At Kirkstall Precision Engineering, innovation doesn’t only happen on the machine floor. Sometimes it happens in the systems, processes and operational thinking that keep a precision medical manufacturing business moving efficiently, compliantly and with confidence.
Impactful use of AI
For Sarah Wood, Operational Excellence Manager, that mindset recently led to a practical and highly impactful use of artificial intelligence, transforming a complex, resource-heavy compliance task into a streamlined digital workflow that saved weeks of manual effort.The challenge centred around training matrices and competency records, a vital requirement for maintaining quality standards and supporting ISO 13485 compliance. While externally delivered training naturally came with certificates, many of the most valuable skills within the business were developed on the job: internal systems, process handovers, works order issuing, shop floor procedures and role-specific operational knowledge.
Bringing records up to date
These competencies were already captured in Kirkstall’s matrices, but the supporting evidence trail needed to bring the records fully up to date represented a significant administrative burden.
“There are a number of administrative tasks within a business like KPE that are both very resource-intensive and burdensome,” Sarah explains. “But at the same time, they’re very high value, because we need them in order to meet our requirements under ISO.”
With hundreds of discrete skills spread across multiple teams and employees, the scale was substantial.

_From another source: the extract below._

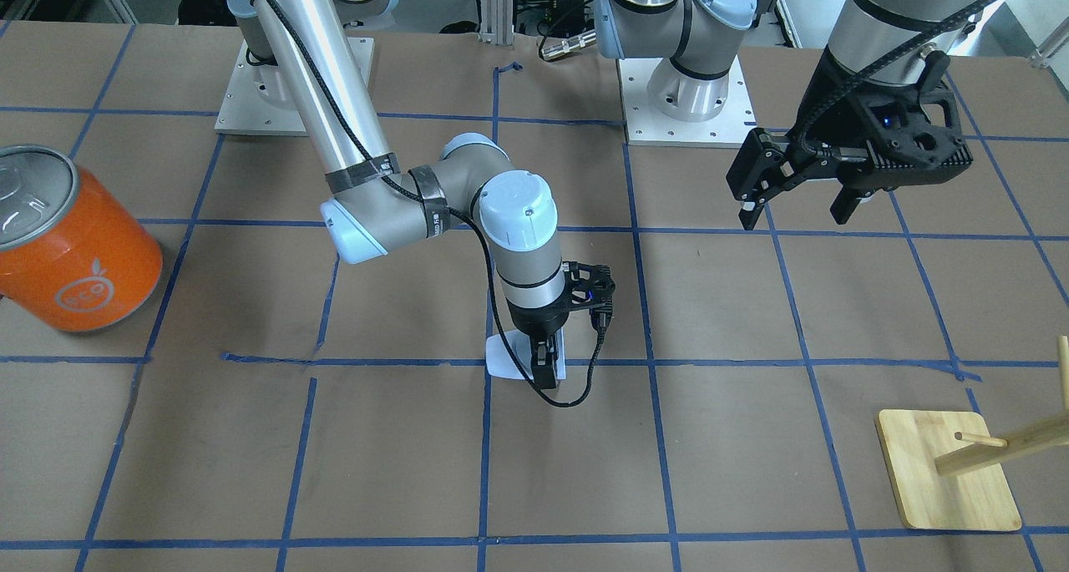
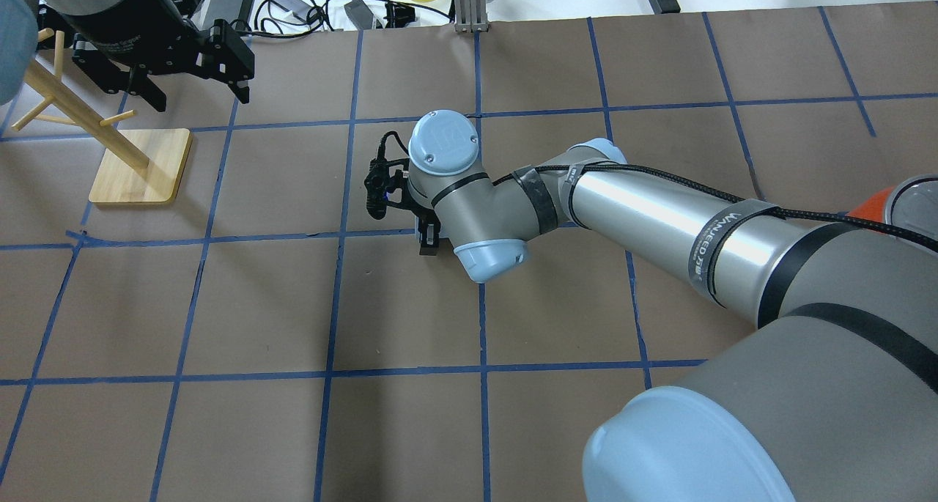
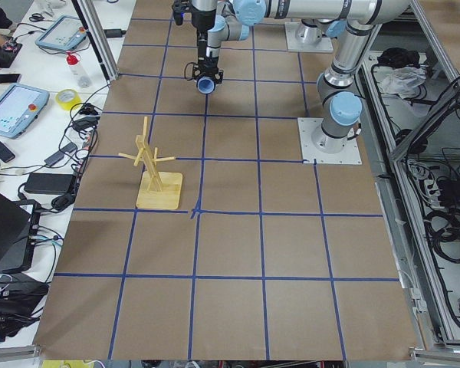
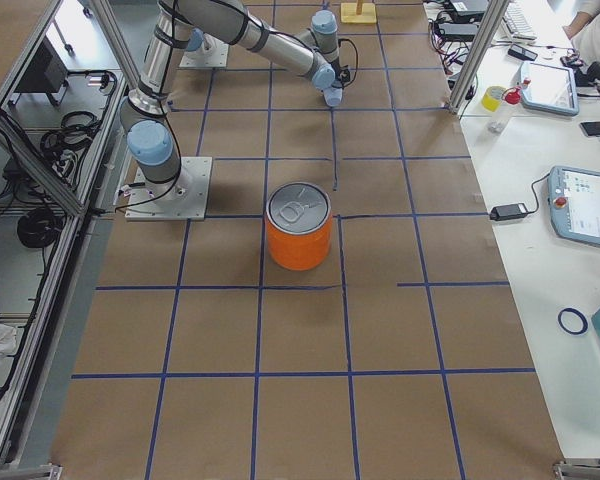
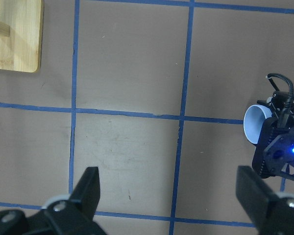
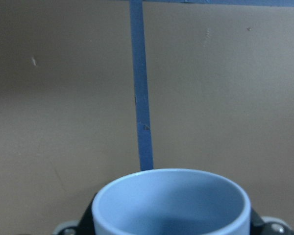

“We identified that we had a lot of these skilled on-the-job trainings recorded in our competency matrix,” she says. “Across all employees and all these discrete skills, we were looking at well over 800.”
An opportunity
ParagrapRather than accept the task as a month of manual quality administration, Sarah saw an opportunity.
Having spent the last two years developing her understanding of different AI platforms, from Copilot and Gemini to Claude and ChatGPT, she had built a strong sense of where AI could add genuine value and where it couldn’t.
“One of the things I’ve learned over two years is that I now have an understanding of which tasks are AI-able, and which ones aren’t,” she says. “You start to understand where you get real bang for buck.”h
The breakthrough
The breakthrough came from the structure of the existing data. Sarah first reviewed the six competency matrices to establish whether the information was consistent enough for AI to process reliably.
“To my absolute delight, they were all the same,” she says. “They were all written in Excel, all the specific data was in the same rows and columns. That meant I could teach the AI exactly where it would find the information every single time.”
From there, Sarah used ChatGPT to build a stepwise workflow. Rather than jumping straight into output, she began by testing whether the model truly understood the task.
“I generally explore with the AI first, does it understand the task?” she explains. “Because if it doesn’t, it will go off and do it wrong.”
Feedback loop
That deliberate feedback loop became central to the project’s success. Sarah created a memorandum template aligned to Kaleidex branding, mapped the relevant data fields from the matrices, and progressively refined the prompts through repeated testing until the outputs were accurate.
“It’s really a conversation,” she says. “It tells me what it thinks the task is, I amend it, then we run it once, run it twice, and improve it each time.”
After four or five iterations, the system began producing reliable outputs at scale. The result was striking. A task that would likely have required around a month of manual work from one person in the quality team was completed in approximately seven hours.
“The time it took in total to get good data and produce one good set, about 300 memos that were right, was around seven hours of my work,” Sarah says. “The manual alternative would probably have been around one month’s work.”
The final outcome
The gains didn’t stop there. Using Microsoft Power Automate, Sarah then built a secondary workflow to batch-convert the generated Word documents into PDFs, automatically naming and sorting them in a way that made filing into personnel folders fast and intuitive.
The final outcome was a fully digital, paper-free process that closed compliance gaps without drawing heavily on departmental resource.
“Now we’re up to date with our compliance, we have no gaps, we didn’t need to draw anybody’s resource, and we didn’t generate any paper,” she says.
For Sarah, the project also points to something much bigger: the role AI can play in making operational excellence more accessible across the business.
The next step
The next step is exploring how a dedicated business AI environment could be structured around departmental functions, allowing quality, operations and management teams to build knowledge over time while retaining appropriate controls.
“I think the value really is about rolling it out into the wider workforce,” she says. “AI is actually more accessible for people who struggle with normal systems, because essentially it’s just a chat function.”
Importantly, Sarah is clear that AI works best when paired with human judgment.
“There is a part of the loop which needs ‘belts & braces’ review before you actually go live with any data that it’s given you, you do need to sanity check it with a human eye.”
That blend of structured systems thinking, curiosity and pragmatic experimentation is exactly what operational excellence looks like in a modern medtech manufacturing environment.
At Kirkstall, it’s another example of how the right people, asking the right questions, continue to drive smarter ways of working.